## EXERCISE GOAL
Your output should be the lines from the start of the data through the line containing "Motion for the", exactly and nothing more.

===== DATASET EXTRACT

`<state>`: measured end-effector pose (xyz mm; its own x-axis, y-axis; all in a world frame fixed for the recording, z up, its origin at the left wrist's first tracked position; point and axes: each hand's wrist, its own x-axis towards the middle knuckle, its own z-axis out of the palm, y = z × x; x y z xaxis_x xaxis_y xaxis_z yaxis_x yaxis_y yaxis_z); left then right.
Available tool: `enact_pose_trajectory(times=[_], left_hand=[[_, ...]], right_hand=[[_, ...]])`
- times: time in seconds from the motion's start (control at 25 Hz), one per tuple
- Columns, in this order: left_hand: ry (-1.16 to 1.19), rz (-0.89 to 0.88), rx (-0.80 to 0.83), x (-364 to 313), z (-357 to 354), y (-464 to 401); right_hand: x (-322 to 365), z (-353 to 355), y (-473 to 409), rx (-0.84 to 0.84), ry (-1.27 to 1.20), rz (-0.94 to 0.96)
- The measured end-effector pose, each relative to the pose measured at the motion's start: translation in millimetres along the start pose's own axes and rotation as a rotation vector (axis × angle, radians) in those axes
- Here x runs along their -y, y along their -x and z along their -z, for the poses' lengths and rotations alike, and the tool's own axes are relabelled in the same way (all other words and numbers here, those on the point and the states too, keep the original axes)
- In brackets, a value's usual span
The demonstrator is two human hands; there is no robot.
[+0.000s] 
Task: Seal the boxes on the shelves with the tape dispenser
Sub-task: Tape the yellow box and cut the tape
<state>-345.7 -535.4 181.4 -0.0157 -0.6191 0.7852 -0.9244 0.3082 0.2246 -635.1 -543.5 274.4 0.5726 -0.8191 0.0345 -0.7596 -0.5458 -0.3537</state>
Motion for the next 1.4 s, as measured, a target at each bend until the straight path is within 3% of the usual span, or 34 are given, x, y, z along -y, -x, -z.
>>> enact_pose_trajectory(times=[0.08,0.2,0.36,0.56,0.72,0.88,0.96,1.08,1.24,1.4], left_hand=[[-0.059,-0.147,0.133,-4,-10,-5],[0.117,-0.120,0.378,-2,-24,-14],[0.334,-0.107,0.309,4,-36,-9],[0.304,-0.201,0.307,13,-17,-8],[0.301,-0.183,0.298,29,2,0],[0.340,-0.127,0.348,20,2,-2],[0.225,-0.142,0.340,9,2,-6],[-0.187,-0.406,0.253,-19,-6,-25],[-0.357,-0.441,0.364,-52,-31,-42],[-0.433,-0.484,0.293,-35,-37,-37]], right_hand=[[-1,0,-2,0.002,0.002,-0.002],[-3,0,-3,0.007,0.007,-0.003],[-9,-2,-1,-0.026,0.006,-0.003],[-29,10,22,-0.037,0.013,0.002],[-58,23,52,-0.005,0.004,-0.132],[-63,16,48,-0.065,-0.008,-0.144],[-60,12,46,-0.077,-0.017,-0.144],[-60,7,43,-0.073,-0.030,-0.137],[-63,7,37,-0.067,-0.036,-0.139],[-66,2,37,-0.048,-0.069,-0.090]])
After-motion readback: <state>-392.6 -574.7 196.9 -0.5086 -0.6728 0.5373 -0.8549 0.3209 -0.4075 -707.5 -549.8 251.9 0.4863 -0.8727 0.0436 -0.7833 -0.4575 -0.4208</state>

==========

## SOLVED PROBLEM
`<state>`: measured end-effector pose (xyz mm; its own x-axis, y-axis; all in a world frame fixed for the recording, z up, its origin at the left wrist's first tracked position; point and axes: each hand's wrist, its own x-axis towards the middle knuckle, its own z-axis out of the palm, y = z × x; x y z xaxis_x xaxis_y xaxis_z yaxis_x yaxis_y yaxis_z); left then right.
Available tool: `enact_pose_trajectory(times=[_], left_hand=[[_, ...]], right_hand=[[_, ...]])`
- times: time in seconds from the motion's start (control at 25 Hz), one per tuple
- Columns, in this order: left_hand: ry (-1.16 to 1.19), rz (-0.89 to 0.88), rx (-0.80 to 0.83), x (-364 to 313), z (-357 to 354), y (-464 to 401); right_hand: x (-322 to 365), z (-353 to 355), y (-473 to 409), rx (-0.84 to 0.84), ry (-1.27 to 1.20), rz (-0.94 to 0.96)
- The measured end-effector pose, each relative to the pose measured at the motion's start: translation in millimetres along the start pose's own axes and rotation as a rotation vector (axis × angle, radians) in those axes
- Here x runs along their -y, y along their -x and z along their -z, for the poses' lengths and rotations alike, and the tool's own axes are relabelled in the same way (all other words and numbers here, those on the point and the states too, keep the original axes)
- In brackets, a value's usual span
The demonstrator is two human hands; there is no robot.
[+0.000s] 
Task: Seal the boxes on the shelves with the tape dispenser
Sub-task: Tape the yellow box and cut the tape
<state>-345.7 -535.4 181.4 -0.0157 -0.6191 0.7852 -0.9244 0.3082 0.2246 -635.1 -543.5 274.4 0.5726 -0.8191 0.0345 -0.7596 -0.5458 -0.3537</state>
Motion for the next 1.4 s, as measured, a target at each bend until the straight path is within 3% of the usual span, or 34 are given, x, y, z along -y, -x, -z.

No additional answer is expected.